For instance, strains of Shewanella and Pseudomonas isolated from fish have shown histamine-degrading capabilities. These bacteria contribute to the natural detoxification of histamine in seafood, thereby enhancing food safety. The presence of histamine-degrading microorganisms in food matrices highlights their potential role in mitigating histamine toxicity. Understanding the microbial ecology of histamine degradation can aid in the development of strategies to control histamine levels in food products.
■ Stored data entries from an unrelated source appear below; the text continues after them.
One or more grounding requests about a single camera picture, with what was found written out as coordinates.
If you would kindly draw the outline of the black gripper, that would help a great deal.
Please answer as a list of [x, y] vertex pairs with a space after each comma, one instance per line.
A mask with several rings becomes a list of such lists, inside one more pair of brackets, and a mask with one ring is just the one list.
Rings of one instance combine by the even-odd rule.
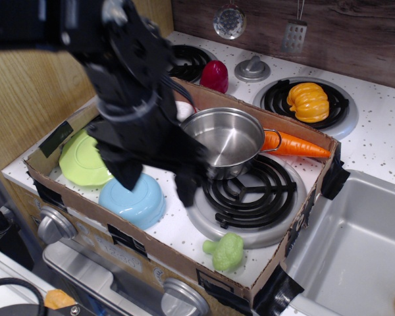
[[175, 173], [178, 198], [191, 207], [207, 178], [207, 150], [180, 127], [173, 95], [154, 95], [147, 103], [117, 105], [100, 99], [102, 120], [88, 132], [110, 173], [132, 191], [143, 166]]

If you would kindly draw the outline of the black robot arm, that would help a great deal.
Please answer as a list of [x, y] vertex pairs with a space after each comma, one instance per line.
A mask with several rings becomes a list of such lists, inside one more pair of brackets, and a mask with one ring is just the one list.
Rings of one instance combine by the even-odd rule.
[[206, 148], [180, 127], [168, 75], [174, 55], [131, 1], [0, 1], [0, 51], [66, 51], [84, 68], [101, 120], [88, 126], [110, 173], [127, 189], [144, 165], [175, 174], [184, 206], [207, 177]]

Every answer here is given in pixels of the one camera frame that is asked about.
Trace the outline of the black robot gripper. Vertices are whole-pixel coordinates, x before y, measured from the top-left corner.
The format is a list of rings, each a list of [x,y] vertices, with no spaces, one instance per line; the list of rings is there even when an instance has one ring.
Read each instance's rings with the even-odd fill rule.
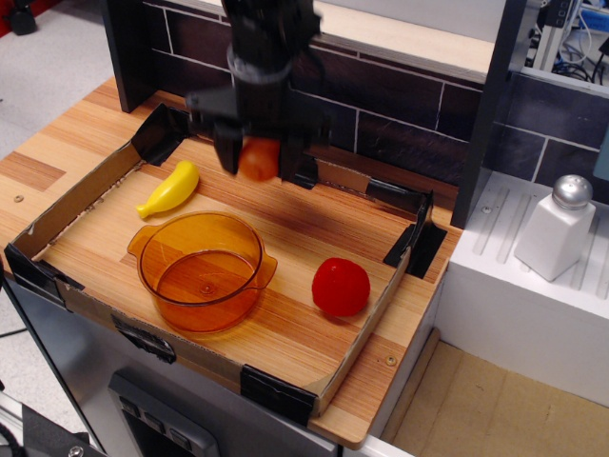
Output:
[[[278,61],[277,68],[256,65],[230,45],[226,60],[231,84],[187,94],[190,124],[200,132],[213,126],[214,148],[225,171],[238,173],[244,135],[281,139],[278,176],[301,184],[305,146],[329,144],[333,115],[290,86],[293,65],[301,56],[312,60],[318,74],[325,77],[324,65],[309,45]]]

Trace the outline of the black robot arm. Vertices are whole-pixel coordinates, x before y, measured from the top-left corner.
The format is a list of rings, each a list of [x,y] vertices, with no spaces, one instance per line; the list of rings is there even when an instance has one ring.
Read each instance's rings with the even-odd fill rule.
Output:
[[[230,85],[189,93],[192,133],[212,139],[223,169],[238,171],[247,137],[279,143],[278,176],[311,189],[318,168],[307,154],[329,143],[332,116],[289,85],[293,63],[310,52],[321,17],[310,1],[225,1],[231,26]]]

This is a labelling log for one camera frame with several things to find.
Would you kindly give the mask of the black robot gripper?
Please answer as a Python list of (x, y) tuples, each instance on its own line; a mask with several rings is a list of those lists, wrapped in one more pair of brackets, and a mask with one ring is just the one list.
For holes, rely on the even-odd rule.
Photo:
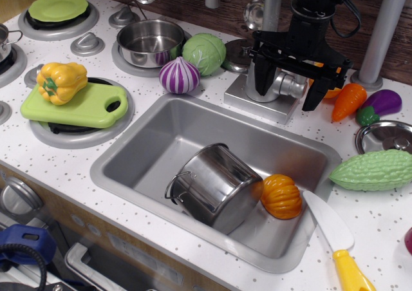
[(254, 46), (250, 51), (254, 59), (255, 89), (265, 96), (269, 91), (277, 67), (313, 79), (303, 104), (303, 111), (313, 111), (328, 91), (341, 88), (353, 62), (329, 46), (324, 38), (319, 42), (295, 44), (288, 41), (288, 32), (255, 31)]

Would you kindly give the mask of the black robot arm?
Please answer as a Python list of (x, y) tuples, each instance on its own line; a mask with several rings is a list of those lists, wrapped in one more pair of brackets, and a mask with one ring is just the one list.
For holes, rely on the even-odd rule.
[(304, 97), (303, 110), (313, 111), (328, 91), (342, 88), (353, 63), (325, 38), (341, 4), (359, 14), (350, 0), (292, 0), (288, 31), (255, 31), (247, 96), (257, 102), (272, 102), (280, 95)]

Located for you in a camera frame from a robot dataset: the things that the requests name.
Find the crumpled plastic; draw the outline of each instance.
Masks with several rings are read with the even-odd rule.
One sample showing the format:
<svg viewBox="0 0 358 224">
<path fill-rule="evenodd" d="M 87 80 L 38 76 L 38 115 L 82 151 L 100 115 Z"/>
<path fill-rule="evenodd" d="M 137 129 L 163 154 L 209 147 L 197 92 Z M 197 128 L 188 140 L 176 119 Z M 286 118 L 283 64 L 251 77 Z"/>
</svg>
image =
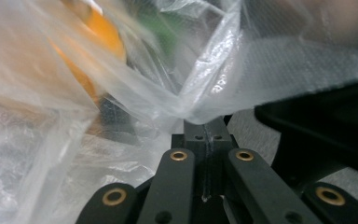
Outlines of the crumpled plastic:
<svg viewBox="0 0 358 224">
<path fill-rule="evenodd" d="M 98 113 L 24 12 L 0 1 L 0 223 L 47 219 Z"/>
<path fill-rule="evenodd" d="M 358 1 L 87 2 L 125 62 L 62 1 L 0 1 L 0 223 L 72 223 L 104 184 L 136 187 L 180 119 L 358 82 Z M 101 89 L 98 108 L 51 43 Z"/>
<path fill-rule="evenodd" d="M 358 1 L 89 1 L 118 27 L 127 63 L 60 1 L 24 1 L 95 83 L 159 127 L 358 82 Z"/>
</svg>

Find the clear plastic sheet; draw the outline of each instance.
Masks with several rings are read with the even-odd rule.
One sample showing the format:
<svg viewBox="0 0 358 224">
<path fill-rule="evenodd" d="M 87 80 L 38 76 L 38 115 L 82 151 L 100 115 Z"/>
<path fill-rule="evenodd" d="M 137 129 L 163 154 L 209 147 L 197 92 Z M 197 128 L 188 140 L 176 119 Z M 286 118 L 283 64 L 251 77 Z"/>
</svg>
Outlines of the clear plastic sheet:
<svg viewBox="0 0 358 224">
<path fill-rule="evenodd" d="M 358 1 L 92 1 L 119 28 L 127 63 L 62 2 L 24 1 L 76 65 L 158 126 L 358 82 Z"/>
<path fill-rule="evenodd" d="M 102 185 L 142 183 L 156 127 L 358 82 L 358 0 L 87 0 L 124 61 L 62 1 L 0 1 L 0 223 L 73 223 Z M 98 89 L 93 123 L 51 43 Z"/>
<path fill-rule="evenodd" d="M 0 1 L 0 223 L 43 223 L 97 108 L 30 22 Z"/>
</svg>

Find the black plastic part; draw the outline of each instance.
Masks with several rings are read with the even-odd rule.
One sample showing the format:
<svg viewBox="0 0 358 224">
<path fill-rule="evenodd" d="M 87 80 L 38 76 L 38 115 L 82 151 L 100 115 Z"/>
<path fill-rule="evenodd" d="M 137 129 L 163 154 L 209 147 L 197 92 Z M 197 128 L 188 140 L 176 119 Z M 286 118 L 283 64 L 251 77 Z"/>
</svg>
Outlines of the black plastic part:
<svg viewBox="0 0 358 224">
<path fill-rule="evenodd" d="M 223 121 L 225 122 L 226 126 L 228 126 L 229 122 L 231 121 L 232 115 L 225 115 Z"/>
<path fill-rule="evenodd" d="M 118 102 L 113 97 L 100 100 L 101 116 L 92 123 L 88 133 L 115 142 L 138 144 L 139 139 L 131 125 L 131 115 L 116 104 Z"/>
<path fill-rule="evenodd" d="M 106 205 L 103 196 L 111 189 L 125 191 L 125 199 L 117 205 Z M 127 184 L 110 184 L 100 188 L 85 205 L 76 224 L 132 224 L 139 215 L 135 189 Z"/>
<path fill-rule="evenodd" d="M 290 186 L 358 170 L 358 84 L 257 106 L 255 116 L 282 133 L 272 167 Z"/>
<path fill-rule="evenodd" d="M 345 203 L 333 205 L 323 201 L 316 193 L 317 188 L 333 189 L 343 197 Z M 324 197 L 335 199 L 337 196 L 326 194 Z M 302 198 L 308 207 L 326 224 L 358 223 L 358 201 L 343 189 L 319 182 L 307 188 Z"/>
<path fill-rule="evenodd" d="M 185 136 L 183 134 L 173 134 L 171 138 L 171 148 L 179 147 L 185 147 Z"/>
<path fill-rule="evenodd" d="M 286 184 L 300 192 L 309 183 L 345 165 L 338 162 L 335 155 L 320 141 L 310 141 L 295 133 L 283 133 L 271 167 Z"/>
<path fill-rule="evenodd" d="M 174 152 L 186 154 L 182 161 L 172 159 Z M 171 149 L 164 153 L 147 193 L 139 216 L 139 224 L 184 224 L 191 220 L 194 154 L 186 149 Z"/>
<path fill-rule="evenodd" d="M 253 224 L 254 221 L 243 203 L 231 201 L 229 198 L 224 200 L 224 208 L 230 224 Z"/>
<path fill-rule="evenodd" d="M 223 160 L 233 148 L 231 135 L 222 118 L 205 125 L 185 122 L 185 148 L 196 155 L 195 195 L 207 199 L 224 193 Z"/>
<path fill-rule="evenodd" d="M 193 218 L 190 223 L 229 224 L 221 196 L 214 196 L 207 202 L 196 197 L 193 208 Z"/>
<path fill-rule="evenodd" d="M 237 153 L 246 151 L 253 159 L 243 161 Z M 230 179 L 255 223 L 322 223 L 254 151 L 233 149 L 226 162 Z"/>
<path fill-rule="evenodd" d="M 147 197 L 147 193 L 149 192 L 150 186 L 152 185 L 153 182 L 153 177 L 151 177 L 150 179 L 146 180 L 143 184 L 141 184 L 140 186 L 138 186 L 135 190 L 137 192 L 138 195 L 138 205 L 139 207 L 142 209 L 142 207 L 144 206 L 146 197 Z"/>
</svg>

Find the orange object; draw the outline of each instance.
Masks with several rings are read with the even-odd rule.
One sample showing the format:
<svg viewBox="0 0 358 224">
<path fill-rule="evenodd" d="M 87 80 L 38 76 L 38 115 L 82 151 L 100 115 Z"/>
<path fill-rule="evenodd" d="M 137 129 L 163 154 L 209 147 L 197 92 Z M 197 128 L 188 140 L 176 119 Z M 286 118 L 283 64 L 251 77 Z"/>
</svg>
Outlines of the orange object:
<svg viewBox="0 0 358 224">
<path fill-rule="evenodd" d="M 111 50 L 122 62 L 126 62 L 126 50 L 120 39 L 116 26 L 103 17 L 96 9 L 80 0 L 62 0 L 62 2 L 81 19 L 89 30 L 96 36 L 100 43 Z M 91 79 L 79 67 L 77 67 L 54 44 L 53 47 L 65 61 L 76 80 L 83 86 L 95 104 L 99 103 L 99 96 Z"/>
</svg>

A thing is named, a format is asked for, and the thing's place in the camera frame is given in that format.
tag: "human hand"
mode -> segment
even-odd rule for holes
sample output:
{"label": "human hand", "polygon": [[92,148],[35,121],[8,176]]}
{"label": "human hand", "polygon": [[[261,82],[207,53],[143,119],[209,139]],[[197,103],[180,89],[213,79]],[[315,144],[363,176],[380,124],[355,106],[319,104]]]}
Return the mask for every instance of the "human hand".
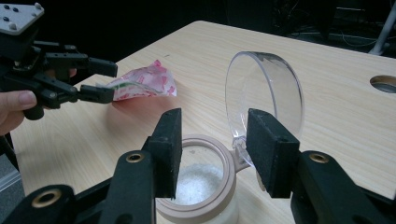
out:
{"label": "human hand", "polygon": [[[76,69],[70,69],[70,77],[76,73]],[[55,77],[53,71],[48,71],[47,75]],[[36,104],[37,99],[32,91],[0,92],[0,135],[17,128],[23,122],[23,110],[30,109]]]}

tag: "clear plastic lid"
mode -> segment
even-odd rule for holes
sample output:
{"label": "clear plastic lid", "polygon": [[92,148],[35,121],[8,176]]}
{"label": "clear plastic lid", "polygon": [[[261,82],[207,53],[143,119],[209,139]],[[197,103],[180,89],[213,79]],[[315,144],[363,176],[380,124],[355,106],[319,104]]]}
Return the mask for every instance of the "clear plastic lid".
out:
{"label": "clear plastic lid", "polygon": [[304,122],[303,93],[294,71],[282,58],[262,52],[237,53],[228,68],[225,97],[233,148],[251,166],[246,151],[250,108],[271,113],[295,137],[300,137]]}

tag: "black mechanical part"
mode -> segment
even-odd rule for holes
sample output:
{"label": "black mechanical part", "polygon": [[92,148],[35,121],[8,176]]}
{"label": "black mechanical part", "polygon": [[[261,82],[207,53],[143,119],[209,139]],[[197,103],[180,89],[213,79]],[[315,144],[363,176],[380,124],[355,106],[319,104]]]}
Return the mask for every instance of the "black mechanical part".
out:
{"label": "black mechanical part", "polygon": [[66,185],[38,189],[4,223],[156,223],[156,195],[175,197],[181,152],[181,108],[176,108],[162,114],[142,150],[120,156],[113,177],[78,195]]}
{"label": "black mechanical part", "polygon": [[272,198],[289,198],[300,142],[271,114],[249,109],[247,152]]}
{"label": "black mechanical part", "polygon": [[297,224],[396,223],[396,198],[357,186],[334,158],[298,146],[274,116],[249,109],[247,152],[271,197],[292,192]]}
{"label": "black mechanical part", "polygon": [[[100,104],[111,103],[113,90],[84,86],[78,91],[69,84],[69,70],[86,69],[88,77],[94,74],[115,77],[117,65],[110,61],[90,58],[79,53],[73,45],[36,41],[44,8],[32,7],[40,12],[40,18],[25,15],[23,10],[18,14],[12,14],[26,21],[21,32],[0,27],[0,91],[32,91],[37,98],[37,106],[24,111],[25,117],[31,120],[44,116],[43,107],[57,109],[66,102],[82,100]],[[54,71],[55,78],[45,75],[49,70]]]}

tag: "wooden table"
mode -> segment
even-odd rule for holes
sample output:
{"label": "wooden table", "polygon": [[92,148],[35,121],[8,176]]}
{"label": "wooden table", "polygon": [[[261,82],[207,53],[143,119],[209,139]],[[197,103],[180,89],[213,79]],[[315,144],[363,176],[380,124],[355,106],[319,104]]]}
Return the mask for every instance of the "wooden table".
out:
{"label": "wooden table", "polygon": [[[392,198],[396,95],[375,89],[370,79],[396,76],[396,60],[205,21],[118,62],[121,76],[160,60],[174,75],[177,97],[63,104],[12,132],[25,193],[50,184],[70,185],[79,193],[111,177],[119,156],[140,149],[160,115],[176,107],[182,108],[183,134],[210,135],[231,149],[225,81],[230,60],[245,50],[282,57],[300,79],[305,102],[301,151],[332,155],[358,185]],[[110,80],[94,76],[83,83]],[[236,196],[239,223],[293,222],[290,200],[272,200],[262,192],[253,168],[237,174]]]}

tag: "table surface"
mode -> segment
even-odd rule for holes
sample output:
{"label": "table surface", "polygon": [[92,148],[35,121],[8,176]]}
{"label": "table surface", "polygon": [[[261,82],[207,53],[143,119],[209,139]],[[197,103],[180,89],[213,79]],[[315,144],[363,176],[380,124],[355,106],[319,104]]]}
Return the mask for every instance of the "table surface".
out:
{"label": "table surface", "polygon": [[[134,98],[99,105],[63,104],[11,134],[26,194],[50,184],[79,193],[109,177],[124,152],[140,149],[161,114],[182,108],[183,134],[206,134],[229,149],[225,105],[228,65],[239,51],[286,60],[304,95],[301,151],[332,155],[360,186],[393,198],[396,187],[396,95],[370,79],[396,76],[396,60],[197,21],[118,62],[118,77],[160,60],[171,70],[177,97]],[[93,76],[83,84],[107,83]],[[239,223],[292,223],[289,199],[271,199],[253,168],[237,174]],[[158,216],[158,223],[164,223]]]}

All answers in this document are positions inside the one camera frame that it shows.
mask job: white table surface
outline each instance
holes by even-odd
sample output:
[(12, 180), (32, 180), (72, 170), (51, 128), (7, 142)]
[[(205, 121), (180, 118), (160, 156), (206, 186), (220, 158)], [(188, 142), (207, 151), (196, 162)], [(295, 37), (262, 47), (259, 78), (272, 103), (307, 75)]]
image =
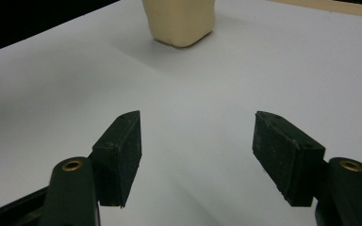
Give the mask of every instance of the white table surface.
[(289, 207), (255, 159), (255, 113), (294, 123), (325, 160), (362, 162), (362, 17), (264, 0), (217, 1), (216, 15), (179, 50), (123, 0), (1, 49), (0, 206), (138, 109), (140, 168), (103, 226), (316, 225), (316, 202)]

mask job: brass screw hole
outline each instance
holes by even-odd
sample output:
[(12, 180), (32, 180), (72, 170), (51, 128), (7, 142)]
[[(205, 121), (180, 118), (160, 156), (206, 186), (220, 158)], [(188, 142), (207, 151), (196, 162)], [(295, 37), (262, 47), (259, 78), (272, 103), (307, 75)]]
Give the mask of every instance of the brass screw hole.
[(339, 164), (346, 170), (357, 171), (357, 172), (362, 171), (362, 166), (360, 166), (360, 164), (349, 160), (342, 160), (339, 162)]
[(82, 167), (82, 162), (79, 160), (73, 160), (63, 165), (62, 169), (65, 171), (74, 171)]

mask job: beige block
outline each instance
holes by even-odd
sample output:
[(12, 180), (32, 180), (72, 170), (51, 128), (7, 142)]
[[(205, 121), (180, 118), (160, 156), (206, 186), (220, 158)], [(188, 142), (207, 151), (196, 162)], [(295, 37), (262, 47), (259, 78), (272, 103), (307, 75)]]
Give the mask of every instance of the beige block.
[(142, 0), (152, 36), (176, 47), (198, 41), (215, 24), (215, 0)]

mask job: wooden surface
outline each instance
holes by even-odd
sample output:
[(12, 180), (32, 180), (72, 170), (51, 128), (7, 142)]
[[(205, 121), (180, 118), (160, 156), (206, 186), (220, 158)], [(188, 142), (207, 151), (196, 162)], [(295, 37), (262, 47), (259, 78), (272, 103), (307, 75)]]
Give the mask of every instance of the wooden surface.
[(316, 8), (321, 10), (362, 16), (362, 5), (355, 3), (338, 2), (332, 0), (271, 0), (271, 1), (290, 4), (299, 7)]

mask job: white surface
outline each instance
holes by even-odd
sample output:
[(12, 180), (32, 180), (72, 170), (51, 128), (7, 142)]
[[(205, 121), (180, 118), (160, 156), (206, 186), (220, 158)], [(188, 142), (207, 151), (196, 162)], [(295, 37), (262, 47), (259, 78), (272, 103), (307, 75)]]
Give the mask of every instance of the white surface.
[(103, 226), (316, 225), (253, 156), (255, 113), (293, 122), (326, 160), (362, 161), (362, 17), (262, 0), (217, 1), (216, 15), (177, 50), (123, 0), (0, 50), (0, 206), (138, 109), (140, 169)]
For instance, selecting starter cultures with histamine-degrading capabilities for fermented foods or implementing proper hygiene practices during seafood processing can help minimize the risk of histamine-related foodborne illnesses [9, 10].

Conclusion

Histamine degradation in foods is a complex process influenced by various factors, including microbial activity. Food hygiene-related microorganisms, particularly certain strains of LAB and marine bacteria, play a significant role in histamine detoxification. Harnessing the capabilities of these microorganisms can contribute to the enhancement of food safety and the prevention of histamine-related foodborne illnesses. Further research into the mechanisms of histamine degradation and the identification of novel histamine-degrading microorganisms are essential for ensuring the safety and quality of histamine-containing foods.